Figure 3.Differences in expression correlation and interactions in the positive and negative sets. (A) The average absolute correlation of mRNAs bound by the same RBPs is higher when more RBPs are shared (Spearman r = 0.08, P < 10−16), particularly when eight RBPs bind the same two targets. (B) The absolute expression correlation between RBP and mRNA targets is higher in the positive set of RBP–mRNA pairs (black line) than it is in random pairs (gray circles with gray line showing the average. (C) There are more physical protein interactions between RBP and mRNA pairs in the positive set (black line) than in the randomized sets (gray circles with gray line showing the average). The same analysis carried out on two other interaction data sets is shown in Supplementary Figure S3.
Figure 4.Performance of machine-learning approaches in 2-fold cross validation tests. ROC curves for predictions of budding yeast RBP–mRNA interactions. (A) SVM, 10 ROC curves with average AUC = 0.75. (B) RF, 10 ROC curves with average AUC = 0.77. See ‘Materials and Methods’ section for details on ROC curves.
Figure 5.Predicting interactions of Nop15p, an RBP without targets in training set. A total of 51 interactions with data can be predicted, a subset of the set identified in (51). The number in brackets is the threshold of probability for which 360 predictions are obtained, to compare the different methods. Enhanced results are obtained after adding eight positive predictions to the training set. (A) Only six of the 51 targets are predicted. (B) Enhancing the training set with the six interactions that were predicted and experimentally verified in (51) we could predict 32 of the 51 targets. Thicker lines indicate more confident predictions. Targets represented with diamonds are proteins with which Nop15p is known to physically interact. The target which is represented with a circle is the only mRNA target whose protein is not physically interacting with Nop15.

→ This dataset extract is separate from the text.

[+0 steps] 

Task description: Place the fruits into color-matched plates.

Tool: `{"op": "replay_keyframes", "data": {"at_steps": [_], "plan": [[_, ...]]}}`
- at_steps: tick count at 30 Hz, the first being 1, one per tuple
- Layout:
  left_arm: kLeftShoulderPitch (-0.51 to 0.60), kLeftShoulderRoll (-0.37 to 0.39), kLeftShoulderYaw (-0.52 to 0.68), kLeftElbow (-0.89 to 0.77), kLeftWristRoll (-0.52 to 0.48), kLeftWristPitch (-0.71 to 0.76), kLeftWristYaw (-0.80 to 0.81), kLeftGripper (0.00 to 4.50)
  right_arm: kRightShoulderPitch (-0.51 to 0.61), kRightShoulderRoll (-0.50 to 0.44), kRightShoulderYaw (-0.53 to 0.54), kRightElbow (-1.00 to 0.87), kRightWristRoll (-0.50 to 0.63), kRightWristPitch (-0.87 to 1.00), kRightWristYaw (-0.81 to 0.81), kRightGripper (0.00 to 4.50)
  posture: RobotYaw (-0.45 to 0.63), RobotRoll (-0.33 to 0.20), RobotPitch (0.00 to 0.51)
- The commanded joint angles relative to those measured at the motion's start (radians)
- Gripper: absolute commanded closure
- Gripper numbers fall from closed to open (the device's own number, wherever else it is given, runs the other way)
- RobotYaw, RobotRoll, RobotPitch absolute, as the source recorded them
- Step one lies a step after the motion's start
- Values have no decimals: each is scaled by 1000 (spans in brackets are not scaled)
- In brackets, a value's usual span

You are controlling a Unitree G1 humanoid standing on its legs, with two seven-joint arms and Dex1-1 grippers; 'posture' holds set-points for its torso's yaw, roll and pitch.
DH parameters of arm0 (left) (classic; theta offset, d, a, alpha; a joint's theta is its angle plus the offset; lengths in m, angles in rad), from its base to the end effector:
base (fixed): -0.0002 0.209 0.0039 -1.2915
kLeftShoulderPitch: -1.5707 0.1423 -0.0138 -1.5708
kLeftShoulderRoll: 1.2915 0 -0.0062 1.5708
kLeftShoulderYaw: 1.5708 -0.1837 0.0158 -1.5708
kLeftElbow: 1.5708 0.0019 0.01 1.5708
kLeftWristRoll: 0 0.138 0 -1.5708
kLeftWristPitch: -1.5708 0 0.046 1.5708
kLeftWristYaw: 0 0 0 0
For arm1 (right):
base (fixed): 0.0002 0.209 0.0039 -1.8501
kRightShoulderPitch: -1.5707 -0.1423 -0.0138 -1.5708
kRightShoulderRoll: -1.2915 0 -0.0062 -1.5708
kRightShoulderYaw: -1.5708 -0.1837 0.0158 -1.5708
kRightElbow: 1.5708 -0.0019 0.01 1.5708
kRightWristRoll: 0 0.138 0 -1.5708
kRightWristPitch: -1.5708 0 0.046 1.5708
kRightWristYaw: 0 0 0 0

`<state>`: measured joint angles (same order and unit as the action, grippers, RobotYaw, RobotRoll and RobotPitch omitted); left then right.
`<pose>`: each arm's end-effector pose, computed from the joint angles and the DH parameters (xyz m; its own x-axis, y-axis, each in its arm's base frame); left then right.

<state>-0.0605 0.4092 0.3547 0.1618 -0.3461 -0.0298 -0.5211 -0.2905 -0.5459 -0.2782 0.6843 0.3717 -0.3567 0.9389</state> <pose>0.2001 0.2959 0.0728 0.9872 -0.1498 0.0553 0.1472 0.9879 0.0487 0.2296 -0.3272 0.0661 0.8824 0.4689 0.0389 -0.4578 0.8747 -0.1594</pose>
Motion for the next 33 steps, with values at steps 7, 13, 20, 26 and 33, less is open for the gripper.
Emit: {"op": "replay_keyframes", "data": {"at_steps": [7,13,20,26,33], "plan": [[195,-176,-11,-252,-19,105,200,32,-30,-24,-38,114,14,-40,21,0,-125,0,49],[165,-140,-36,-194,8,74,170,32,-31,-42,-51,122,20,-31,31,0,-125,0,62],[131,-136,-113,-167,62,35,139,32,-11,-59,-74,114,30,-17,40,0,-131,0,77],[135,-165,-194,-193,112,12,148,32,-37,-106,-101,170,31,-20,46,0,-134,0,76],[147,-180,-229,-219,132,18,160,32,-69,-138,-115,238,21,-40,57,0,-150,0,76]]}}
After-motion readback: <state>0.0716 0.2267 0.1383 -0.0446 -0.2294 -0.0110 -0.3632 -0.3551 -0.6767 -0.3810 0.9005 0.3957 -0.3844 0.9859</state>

Figure 6.Diagram reflecting the bias present in the currently available data. This diagram shows why knowing more RBP targets helps to improve the predictions. The feature set for one of our objects is composed of protein and mRNA features, implying that all objects involving the interaction of one RBP with different mRNA targets will have a large set of identical features. Each feature is a coordinate on an axis of a multidimensional space. The 2D space represented here shows two of these axes, with the x-axis corresponding to one RBP feature and the y-axis corresponding to one mRNA feature. It follows that pairs of the same RBP with different mRNAs have the same coordinates on the x-axis. Three different training sets are represented with squares (interacting pairs) and circles (non-interacting pairs). The training defines a boundary between two regions of the 2D space, one for interacting pairs and one for non-interacting pairs. The black triangle represents a new RBP–mRNA pair with known features (i.e. its position), but unknown interaction (i.e. its shape). If we used the boundary established during SVM training shown in (A), we would not be able to conclude whether the new pair interacts. The boundary could include the triangle on either side with equal probability. However, with just one known interaction of this RBP in the training [indicated by the extra square and circle in (B) and (C) at x = 2.5] the boundary would be better defined and we could be more certain that the new pair either interacts (B) or not (C).